Sunday, March 31, 2019

Week 3: Running Water - The Yangtze River

    While exploring in Shanghai, China, one of the only ways to travel across the seaport city (such as from main Shanghai to Changxing Island to Chongming Island) is the Shanghai Yangtze River Tunnel and Bridge:

The Shanghai Yangtze River Tunnel and Bridge

The area that this amazing man-made structure crosses is also where the Yangtze River, the third longest river in the world, ends into the East China Seas.

Yangtze River Map

    The Yangtze River is mainly sourced by several tributaries from the eastern section of the Tibetan Plateau, specifically by the glaciers that feed the Tuotuo River near the Geladandong Mountain in the Tanggula Mountains. The river is the longest in Asia, and passes through 10 Chinese provinces. The course that the Yangtze flows and meanders can be considered in three different sections: an upstream section that runs through the high Tibetan Plateau and highland mountains/valleys consisting of Cenozoic sediments (where the river falls more than 5,200 meters), a middle course that consists of lower mountains and hills (and houses the gorgeous Three Gorges area), and the lower section, where the current slows into the planes, and the water level fluctuates due to flood seasons and a number of large lakes, until emptying beside Shanghai. 
    At its mouth, the Yangtze River was thought to have output about 235 cubic miles of total water volume annually (which has decreased since the completion of the Three Gorges Dam), and the suspended sediment load is thought to be about 478 million tons per year.

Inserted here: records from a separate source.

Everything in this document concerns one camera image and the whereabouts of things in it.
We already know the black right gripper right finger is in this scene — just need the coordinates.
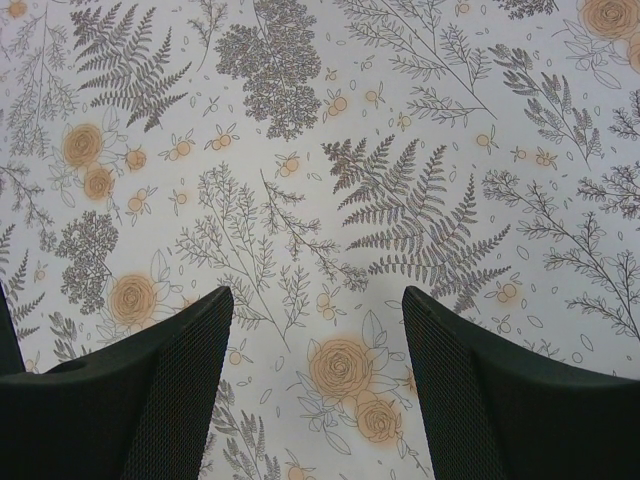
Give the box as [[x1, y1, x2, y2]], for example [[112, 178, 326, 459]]
[[402, 286, 639, 479]]

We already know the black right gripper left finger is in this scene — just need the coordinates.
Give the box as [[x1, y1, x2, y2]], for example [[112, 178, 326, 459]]
[[1, 287, 233, 479]]

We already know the floral patterned table mat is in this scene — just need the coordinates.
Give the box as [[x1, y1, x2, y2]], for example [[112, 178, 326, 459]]
[[1, 1, 639, 479]]

Flooding is an ever-constant issue, as the high amount of sediment and alluvium loads (which colors the river a coffee brown) as it moves downstream, extensive and destructive flooding can occur, such as in 1998, which resulted in over 3,700 people dead, 15 million people homeless, and $26 billion dollars in damages. China has continued to attempt to implement several flood-control measures to try to control the floods, such as with the Three Gorges Dam.
   One of the most gorgeous sections of the Yangtze River is the aforementioned Three Gorges (made of the Qutang, Wu, and Xiling gorges), renowned for its beauty, religious and historical influence, and also home of the Three Gorges Dam, a hydropowered power plant that is 
the world's largest (and most controversial, due to its economic and environmental consequences). Still, all things considered, the Yangtze River is one of the most important and impactful rivers in the world, and certainly hard to miss when visiting China!